### TASK INSTRUCTIONS:
Work out how many lines in the data below contain the string "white", and reply with that figure alone.

### DATASET EXCERPT:
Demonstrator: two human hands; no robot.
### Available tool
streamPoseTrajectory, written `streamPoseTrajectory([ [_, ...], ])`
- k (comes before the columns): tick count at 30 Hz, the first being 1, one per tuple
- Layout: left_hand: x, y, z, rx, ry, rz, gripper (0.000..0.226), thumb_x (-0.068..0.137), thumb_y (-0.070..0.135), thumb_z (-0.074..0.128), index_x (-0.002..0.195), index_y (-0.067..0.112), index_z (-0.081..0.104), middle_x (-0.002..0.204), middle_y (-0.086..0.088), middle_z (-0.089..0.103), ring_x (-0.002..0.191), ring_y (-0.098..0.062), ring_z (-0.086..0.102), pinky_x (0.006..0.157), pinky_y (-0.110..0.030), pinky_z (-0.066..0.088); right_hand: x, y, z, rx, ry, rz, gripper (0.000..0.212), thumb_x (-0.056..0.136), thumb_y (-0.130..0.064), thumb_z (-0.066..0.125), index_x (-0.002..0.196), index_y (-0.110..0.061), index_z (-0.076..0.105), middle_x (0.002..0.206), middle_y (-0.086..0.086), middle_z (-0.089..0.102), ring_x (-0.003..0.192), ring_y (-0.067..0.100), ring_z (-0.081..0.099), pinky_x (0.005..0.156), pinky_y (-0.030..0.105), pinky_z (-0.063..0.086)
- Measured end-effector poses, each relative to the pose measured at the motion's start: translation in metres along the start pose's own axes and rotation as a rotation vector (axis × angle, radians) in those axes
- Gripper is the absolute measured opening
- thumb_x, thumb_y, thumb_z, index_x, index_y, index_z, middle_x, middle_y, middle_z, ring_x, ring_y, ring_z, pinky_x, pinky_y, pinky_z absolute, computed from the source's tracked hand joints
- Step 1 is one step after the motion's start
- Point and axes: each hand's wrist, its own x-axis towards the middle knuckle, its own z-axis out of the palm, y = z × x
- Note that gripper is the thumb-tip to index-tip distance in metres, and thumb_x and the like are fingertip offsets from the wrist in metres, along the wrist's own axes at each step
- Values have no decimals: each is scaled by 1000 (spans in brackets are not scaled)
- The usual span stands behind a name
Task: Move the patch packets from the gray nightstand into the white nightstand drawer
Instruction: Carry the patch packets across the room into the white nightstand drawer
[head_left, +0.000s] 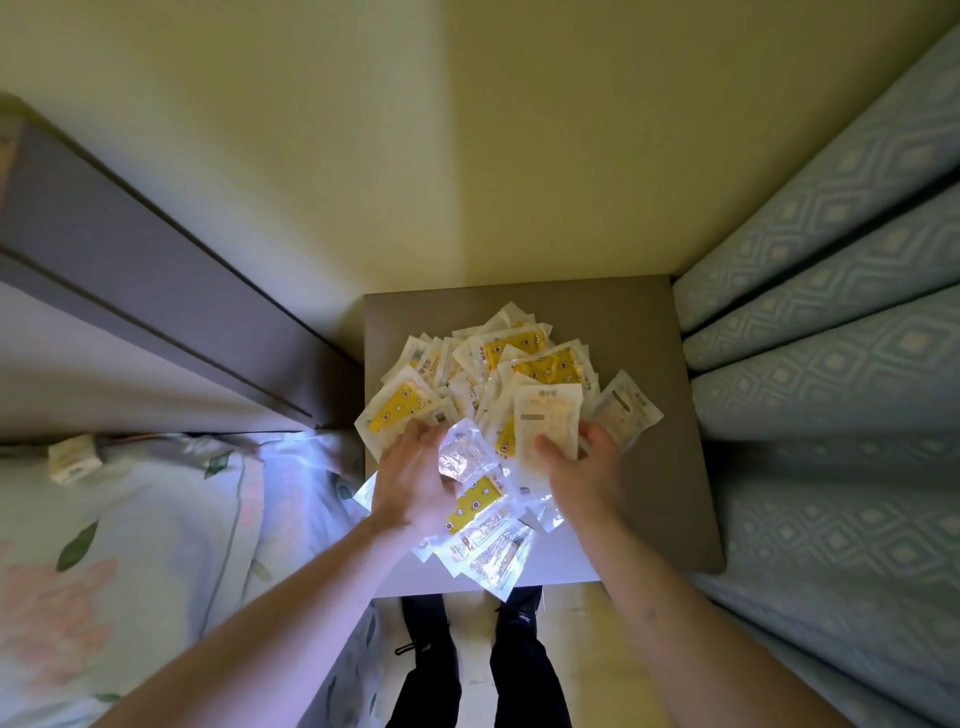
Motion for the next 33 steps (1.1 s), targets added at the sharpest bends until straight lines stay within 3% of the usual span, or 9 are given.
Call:
streamPoseTrajectory([
  [4, -6, -8, -8, -159, 36, -53, 45, 89, 30, 77, 130, 20, 63, 129, 6, 68, 85, -2, 69, 84, -27, 55, 16, 4, 13, 28, 96, 29, 30, 87, -22, 79, 109, -25, 58, 102, -9, 68, 86, 8, 69, 57, 16, 52],
  [6, -13, -10, -15, -248, 103, -123, 23, 90, 32, 76, 106, 17, 68, 108, 5, 75, 68, 7, 64, 65, -24, 50, 20, 10, 15, 13, 134, 39, 36, 81, -28, 82, 107, -28, 58, 113, -1, 68, 87, 14, 71, 63, 26, 59],
  [9, -22, -18, -19, -433, 139, -233, 36, 89, 34, 77, 75, 11, 53, 67, -3, 63, 72, -5, 69, 46, -23, 37, 19, 13, 16, 13, 156, 45, 41, 79, -27, 85, 105, -25, 53, 110, -2, 65, 84, 10, 69, 59, 22, 55],
  [11, -30, -22, -14, -381, 36, -191, 36, 89, 39, 76, 71, 20, 52, 63, 10, 57, 68, -6, 66, 49, -17, 35, 18, 10, 16, 26, 157, 49, 43, 82, -22, 85, 108, -20, 51, 98, -8, 64, 80, 4, 64, 56, 18, 47],
  [14, -39, -28, 4, -126, -41, -2, 28, 88, 46, 73, 88, 20, 63, 102, 7, 58, 96, -15, 58, 80, -24, 47, 18, 6, 16, 53, 134, 42, 47, 81, -18, 86, 112, -19, 51, 93, -12, 67, 79, 1, 65, 58, 17, 48],
  [17, -42, -22, 16, -7, -3, 87, 45, 86, 48, 74, 119, 18, 69, 127, 4, 58, 118, -19, 49, 106, -30, 41, 19, 3, 16, 13, 48, 22, 33, 87, -18, 81, 114, -26, 63, 94, -17, 69, 86, 0, 66, 61, 15, 47],
  [23, -36, -12, 21, 1, 32, 27, 53, 71, 56, 83, 113, 24, 76, 130, 6, 52, 123, -18, 43, 109, -34, 39, 17, 6, 5, 24, -93, 3, 22, 94, -23, 73, 116, -27, 74, 98, -16, 75, 93, 2, 68, 71, 17, 49],
  [29, -35, -9, 28, -74, 0, -21, 47, 78, 49, 82, 116, 23, 73, 125, 11, 57, 117, -15, 40, 106, -27, 31, 5, 20, -23, 324, -89, 133, 22, 95, -20, 72, 114, -30, 70, 111, -6, 77, 109, 18, 72, 95, 39, 55],
  [33, -37, -8, 31, -181, -53, -43, 35, 80, 39, 83, 109, 23, 72, 118, 12, 61, 102, -10, 62, 105, -34, 37, -16, 34, -49, 536, -20, 210, 42, 88, -29, 77, 127, -21, 65, 121, 3, 75, 113, 22, 71, 94, 38, 55],
])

### RESPONSE AREA:
2